Sunday, January 9, 2011

How 3D Television Without Glasses Works

Did you ever have one of those children's books where the images were 3-dimensional, or as you changed your viewing angle, the image seemed to shift? Those are called lenticulars. The new 3D television without glasses works the same way.

What happens is this: On the television screen (we'll keep it simple and just stick with lines; that might not be the case), the even vertical lines of pixels show the picture that is destined to go to the right eye and the odd vertical lines show the picture that is destined to go to the left eye. Over the television is laid a piece of clear, ribbed material, called a lenticular lens. The ribs act like prisms: They take the even lines and bend and project them to a certain distance in front of the television where your right eye will need to be located, and the ribs do the same with the odd lines for your left eye.

That's right, in order to watch 3D TV without glasses, you'll need to be sitting in a rather fixed viewing spot in your living room, and a rather fixed distance from the screen itself.

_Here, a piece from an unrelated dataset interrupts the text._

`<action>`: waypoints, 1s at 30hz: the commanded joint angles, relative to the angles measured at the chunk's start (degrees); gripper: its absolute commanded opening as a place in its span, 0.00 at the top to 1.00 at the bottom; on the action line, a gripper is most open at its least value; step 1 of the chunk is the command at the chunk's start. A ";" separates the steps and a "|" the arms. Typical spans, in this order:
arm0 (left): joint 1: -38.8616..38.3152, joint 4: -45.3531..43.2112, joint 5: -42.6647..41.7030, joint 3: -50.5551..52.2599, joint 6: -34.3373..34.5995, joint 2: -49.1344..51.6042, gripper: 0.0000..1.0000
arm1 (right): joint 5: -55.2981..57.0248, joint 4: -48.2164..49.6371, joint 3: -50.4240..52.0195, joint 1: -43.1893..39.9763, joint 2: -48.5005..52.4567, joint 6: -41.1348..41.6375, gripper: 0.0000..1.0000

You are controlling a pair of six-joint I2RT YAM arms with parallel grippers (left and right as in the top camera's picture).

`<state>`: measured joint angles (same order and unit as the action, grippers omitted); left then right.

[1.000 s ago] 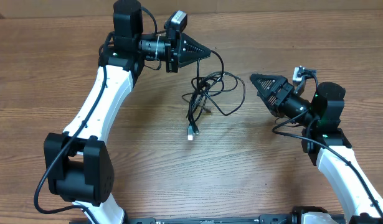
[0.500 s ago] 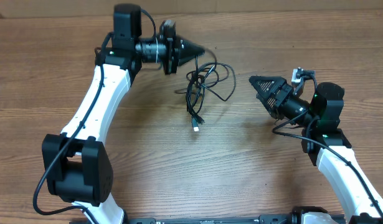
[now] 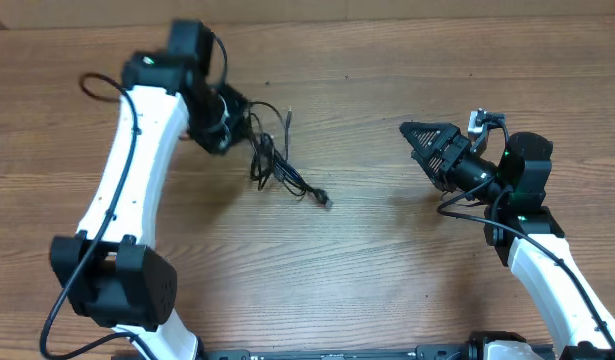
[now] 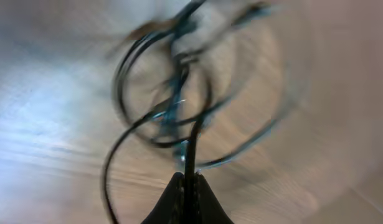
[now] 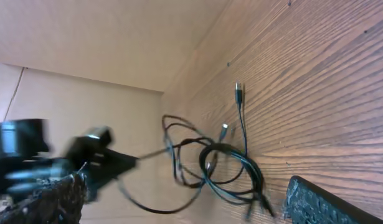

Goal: Untangle cables

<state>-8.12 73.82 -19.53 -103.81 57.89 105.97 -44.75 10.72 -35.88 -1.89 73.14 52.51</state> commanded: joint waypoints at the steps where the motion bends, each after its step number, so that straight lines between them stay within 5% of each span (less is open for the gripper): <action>1: -0.92 2.25 0.37 -12.13 -2.64 -1.73 0.96 | 0.11 0.33 0.22 -0.37 -0.04 -0.31 0.00; 9: -1.07 2.64 2.23 -17.51 -2.64 -1.75 0.96 | 0.22 -0.33 0.22 -0.37 -0.04 -0.55 0.00; 12: -1.07 2.67 2.73 -17.51 -2.64 -1.75 0.84 | 0.33 -0.52 0.22 -0.37 -0.04 -0.55 0.00; 17: -1.07 2.82 4.59 -17.49 -2.67 -1.73 0.08 | 0.33 -0.55 0.22 -0.39 -0.04 -0.55 0.00; 18: -1.07 3.15 5.27 -17.49 -2.75 -1.73 0.00 | 0.33 -0.55 0.22 -0.37 -0.04 -0.55 0.00; 30: -1.07 12.13 30.99 -15.23 -3.93 -1.01 0.00 | 1.16 -0.59 0.22 -0.37 -0.04 -0.52 0.00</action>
<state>-9.02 85.56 0.69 -120.05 55.05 105.62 -44.49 10.20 -35.88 -1.89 73.14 52.47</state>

There are actually several closely-spaced, fixed, equidistant viewing spots, as the prisms create repeating "sweet spots" in a line in front of the TV — three in the example I saw outlined on the internet — which apparently means that only 3 people can watch the 3D TV at once.

So, in other words, 3 people sitting pretty much shoulder-to-shoulder, with eyes about 2 meters away from the screen, will be the only possible viewing configuration.

Now you know how it will work. Nothing too complicated, and rather limited in its potential... makes the glasses option seem a dozen times better.